I spend a lot more time away from the desk these days. My usual flow is:
Take the broad idea, ask AI to break into tasks (I use a Git/GitHub based flow)"
Check tasks, see where I could modify for clarity or architecture
Once a couple tasks look good, I assign the Claude Code/Gemini CLI, etc. and move on
Come back, test Git branch manually (I use branch based development workflow, with CI which was created by Claude)
According to test results either ask to fix issues or merge the Pull Request (development workflow states that Claude should create branch, commit, push, etc.)
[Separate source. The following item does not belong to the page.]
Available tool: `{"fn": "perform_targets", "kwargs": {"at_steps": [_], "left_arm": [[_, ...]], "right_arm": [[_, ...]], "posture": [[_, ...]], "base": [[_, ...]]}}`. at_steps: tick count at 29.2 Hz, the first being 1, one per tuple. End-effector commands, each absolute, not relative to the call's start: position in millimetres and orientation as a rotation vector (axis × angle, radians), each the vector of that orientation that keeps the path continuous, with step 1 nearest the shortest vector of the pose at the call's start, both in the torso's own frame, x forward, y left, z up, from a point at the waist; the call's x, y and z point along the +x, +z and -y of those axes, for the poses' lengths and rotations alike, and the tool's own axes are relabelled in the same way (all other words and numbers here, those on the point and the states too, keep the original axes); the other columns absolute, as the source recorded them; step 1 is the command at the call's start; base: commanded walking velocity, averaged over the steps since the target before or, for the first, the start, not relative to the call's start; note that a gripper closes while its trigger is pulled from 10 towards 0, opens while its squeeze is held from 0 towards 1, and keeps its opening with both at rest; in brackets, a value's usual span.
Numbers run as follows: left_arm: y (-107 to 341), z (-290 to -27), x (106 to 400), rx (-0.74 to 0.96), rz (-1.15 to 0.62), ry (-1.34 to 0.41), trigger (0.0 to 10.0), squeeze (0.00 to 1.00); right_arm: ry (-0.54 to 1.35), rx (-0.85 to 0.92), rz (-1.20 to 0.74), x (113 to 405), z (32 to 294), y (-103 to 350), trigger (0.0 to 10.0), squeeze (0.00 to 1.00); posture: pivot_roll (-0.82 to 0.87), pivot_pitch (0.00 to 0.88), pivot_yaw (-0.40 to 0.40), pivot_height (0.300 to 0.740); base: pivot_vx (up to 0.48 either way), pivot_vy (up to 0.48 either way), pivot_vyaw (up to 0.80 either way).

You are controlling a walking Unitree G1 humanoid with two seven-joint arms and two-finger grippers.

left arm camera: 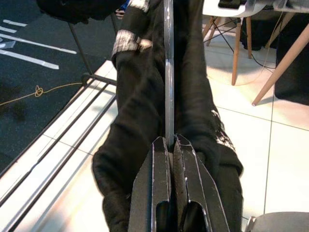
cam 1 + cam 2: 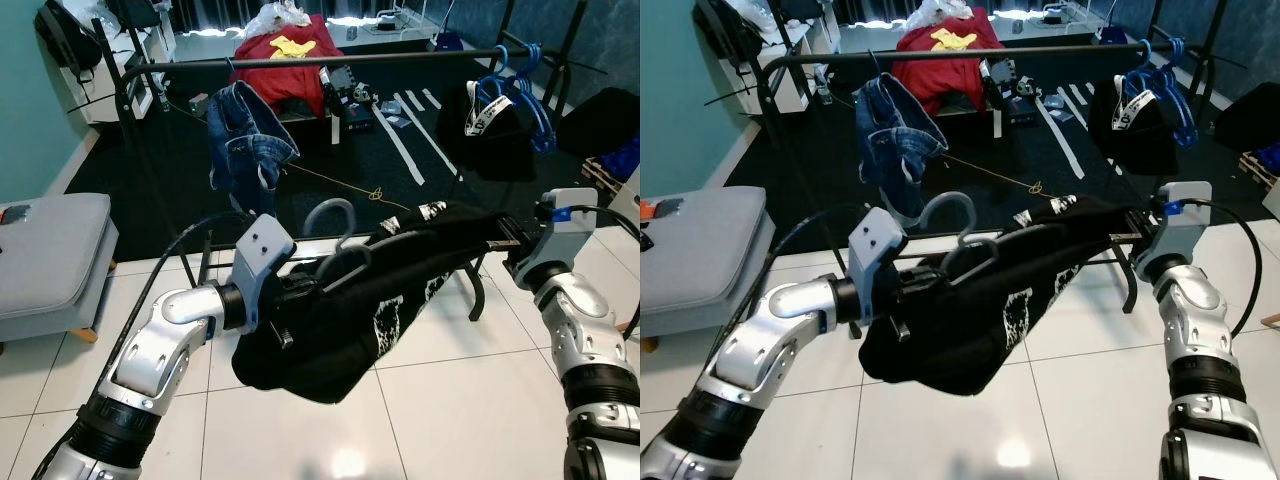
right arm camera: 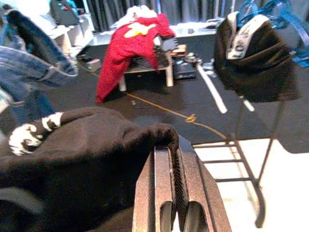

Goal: Hang hanger

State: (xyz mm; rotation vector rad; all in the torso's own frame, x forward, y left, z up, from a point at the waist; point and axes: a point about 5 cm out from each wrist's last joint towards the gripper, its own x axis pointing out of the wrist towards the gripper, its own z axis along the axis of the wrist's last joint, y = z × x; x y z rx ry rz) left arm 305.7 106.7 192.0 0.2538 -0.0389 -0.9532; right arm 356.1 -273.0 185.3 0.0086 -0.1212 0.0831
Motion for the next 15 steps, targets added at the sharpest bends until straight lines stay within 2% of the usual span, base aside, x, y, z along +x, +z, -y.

There is another thing I do NOT do with AI
Ask AI for all tasks upfront - generally I have noticed it is good to produce code one ticket/step at a time, seeing what is the high level structure that is being generated and accordingly create next set of tickets. Without it, if I generate all tickets in the beginning, I may have tickets that refer to updated structure in the project since changes are always happening
@brainless yeah I agree and share your point, I could have explained not clearly my point, when talking about architectural topics I meant more overall project structure rather than bare metal things ( that's one of my preferred task to tackle ).
about "all tasks upfront" I need to agree once more, and furthermore it just isn't the right path ( 95% of the time ) because if your project is big enough, new requirements and needs will show up later into development and you'd need to rewrite all the initially scheduled tasks.